WORK ORDER:
Please take the records that follow and repeat exactly the lines starting with the line with "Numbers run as" and going on through the line with "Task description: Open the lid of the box".

Dataset items:
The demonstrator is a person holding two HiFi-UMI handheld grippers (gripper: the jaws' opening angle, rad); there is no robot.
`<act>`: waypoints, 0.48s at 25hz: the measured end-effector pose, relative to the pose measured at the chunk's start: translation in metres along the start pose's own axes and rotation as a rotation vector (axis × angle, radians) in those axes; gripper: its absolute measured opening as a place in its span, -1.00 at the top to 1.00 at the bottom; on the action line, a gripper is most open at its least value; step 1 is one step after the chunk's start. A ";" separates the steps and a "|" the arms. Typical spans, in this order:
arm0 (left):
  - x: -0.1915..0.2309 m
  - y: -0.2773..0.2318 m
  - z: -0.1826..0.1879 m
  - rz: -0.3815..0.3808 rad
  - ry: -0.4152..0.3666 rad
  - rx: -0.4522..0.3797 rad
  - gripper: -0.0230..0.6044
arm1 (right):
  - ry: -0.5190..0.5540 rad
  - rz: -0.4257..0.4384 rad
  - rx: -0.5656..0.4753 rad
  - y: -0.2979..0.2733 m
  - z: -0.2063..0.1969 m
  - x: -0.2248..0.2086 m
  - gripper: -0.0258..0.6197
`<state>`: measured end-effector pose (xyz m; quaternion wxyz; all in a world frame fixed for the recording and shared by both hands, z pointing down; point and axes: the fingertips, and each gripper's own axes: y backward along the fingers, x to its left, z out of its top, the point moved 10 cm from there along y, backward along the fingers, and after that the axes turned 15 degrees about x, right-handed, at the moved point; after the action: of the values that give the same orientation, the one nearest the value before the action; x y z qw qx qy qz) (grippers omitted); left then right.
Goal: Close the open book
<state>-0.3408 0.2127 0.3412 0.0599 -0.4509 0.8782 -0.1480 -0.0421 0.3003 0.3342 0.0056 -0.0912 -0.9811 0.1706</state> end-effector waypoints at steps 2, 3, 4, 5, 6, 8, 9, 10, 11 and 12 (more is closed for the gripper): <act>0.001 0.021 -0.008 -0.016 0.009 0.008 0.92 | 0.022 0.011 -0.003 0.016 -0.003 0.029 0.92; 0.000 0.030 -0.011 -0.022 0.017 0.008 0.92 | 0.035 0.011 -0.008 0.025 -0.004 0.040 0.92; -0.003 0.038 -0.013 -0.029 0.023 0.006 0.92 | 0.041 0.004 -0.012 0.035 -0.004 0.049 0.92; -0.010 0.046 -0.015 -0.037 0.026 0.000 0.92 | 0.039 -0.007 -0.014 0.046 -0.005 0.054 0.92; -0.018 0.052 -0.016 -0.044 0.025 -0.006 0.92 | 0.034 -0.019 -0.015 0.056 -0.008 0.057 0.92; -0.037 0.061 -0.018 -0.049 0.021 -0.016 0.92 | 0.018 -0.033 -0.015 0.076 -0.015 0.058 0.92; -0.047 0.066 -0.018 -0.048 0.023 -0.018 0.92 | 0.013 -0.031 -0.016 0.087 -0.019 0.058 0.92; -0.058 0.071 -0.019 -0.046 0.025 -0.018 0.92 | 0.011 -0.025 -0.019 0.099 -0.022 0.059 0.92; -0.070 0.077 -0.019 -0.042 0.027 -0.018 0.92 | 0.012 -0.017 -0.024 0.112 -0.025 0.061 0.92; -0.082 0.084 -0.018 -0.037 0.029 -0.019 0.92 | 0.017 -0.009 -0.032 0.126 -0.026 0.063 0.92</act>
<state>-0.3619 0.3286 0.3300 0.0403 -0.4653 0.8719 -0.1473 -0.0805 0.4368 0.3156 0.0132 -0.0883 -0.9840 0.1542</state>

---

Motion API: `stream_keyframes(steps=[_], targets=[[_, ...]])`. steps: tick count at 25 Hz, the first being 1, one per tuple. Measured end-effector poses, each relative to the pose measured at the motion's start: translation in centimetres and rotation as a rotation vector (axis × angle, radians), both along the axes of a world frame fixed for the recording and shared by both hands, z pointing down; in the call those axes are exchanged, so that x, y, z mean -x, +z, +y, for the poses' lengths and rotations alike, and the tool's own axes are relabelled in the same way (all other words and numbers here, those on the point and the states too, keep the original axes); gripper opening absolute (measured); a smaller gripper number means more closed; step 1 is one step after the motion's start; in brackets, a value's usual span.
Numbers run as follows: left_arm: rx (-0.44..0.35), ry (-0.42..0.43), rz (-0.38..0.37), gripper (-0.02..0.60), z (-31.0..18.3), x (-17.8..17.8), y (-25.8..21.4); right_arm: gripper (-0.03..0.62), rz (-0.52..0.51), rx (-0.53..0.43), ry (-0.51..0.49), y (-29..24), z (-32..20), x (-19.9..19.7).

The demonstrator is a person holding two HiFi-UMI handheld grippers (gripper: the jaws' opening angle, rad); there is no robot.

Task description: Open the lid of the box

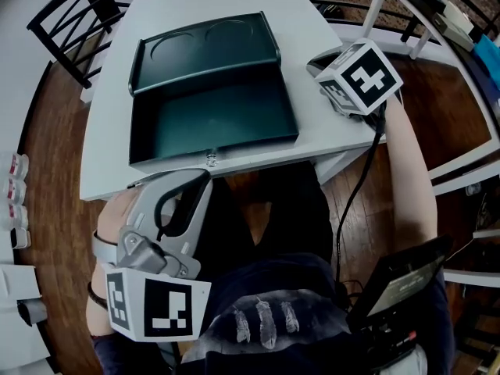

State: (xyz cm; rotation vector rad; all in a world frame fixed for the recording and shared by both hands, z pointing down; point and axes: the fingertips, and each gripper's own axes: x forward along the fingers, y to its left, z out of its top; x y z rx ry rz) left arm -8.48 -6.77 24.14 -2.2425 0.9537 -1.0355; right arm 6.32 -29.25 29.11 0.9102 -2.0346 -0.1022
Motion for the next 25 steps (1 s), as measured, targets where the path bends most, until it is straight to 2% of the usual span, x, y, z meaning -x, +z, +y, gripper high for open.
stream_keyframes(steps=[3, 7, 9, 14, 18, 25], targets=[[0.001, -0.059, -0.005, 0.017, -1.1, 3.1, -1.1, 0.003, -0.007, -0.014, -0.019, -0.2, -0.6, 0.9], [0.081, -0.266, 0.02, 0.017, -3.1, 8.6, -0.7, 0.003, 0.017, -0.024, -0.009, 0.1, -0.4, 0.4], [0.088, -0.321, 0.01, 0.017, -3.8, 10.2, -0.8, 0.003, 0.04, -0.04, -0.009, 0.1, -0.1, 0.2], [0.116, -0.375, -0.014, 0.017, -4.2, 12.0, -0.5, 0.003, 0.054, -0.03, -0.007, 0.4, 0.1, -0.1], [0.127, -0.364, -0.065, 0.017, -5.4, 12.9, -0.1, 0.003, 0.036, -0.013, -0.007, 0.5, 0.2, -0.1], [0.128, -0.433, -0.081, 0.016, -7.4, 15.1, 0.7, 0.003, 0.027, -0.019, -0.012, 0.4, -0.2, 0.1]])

RESULT FOR THIS EXERCISE:
Numbers run as follows: left_arm: rx (-0.44..0.35), ry (-0.42..0.43), rz (-0.38..0.37), gripper (-0.02..0.60), z (-31.0..18.3), x (-17.8..17.8), y (-25.8..21.4); right_arm: gripper (-0.03..0.62), rz (-0.52..0.51), rx (-0.53..0.43), ry (-0.51..0.49), y (-29..24), z (-32..20), x (-19.9..19.7).

The demonstrator is a person holding two HiFi-UMI handheld grippers (gripper: the jaws' opening angle, rad); there is no robot.

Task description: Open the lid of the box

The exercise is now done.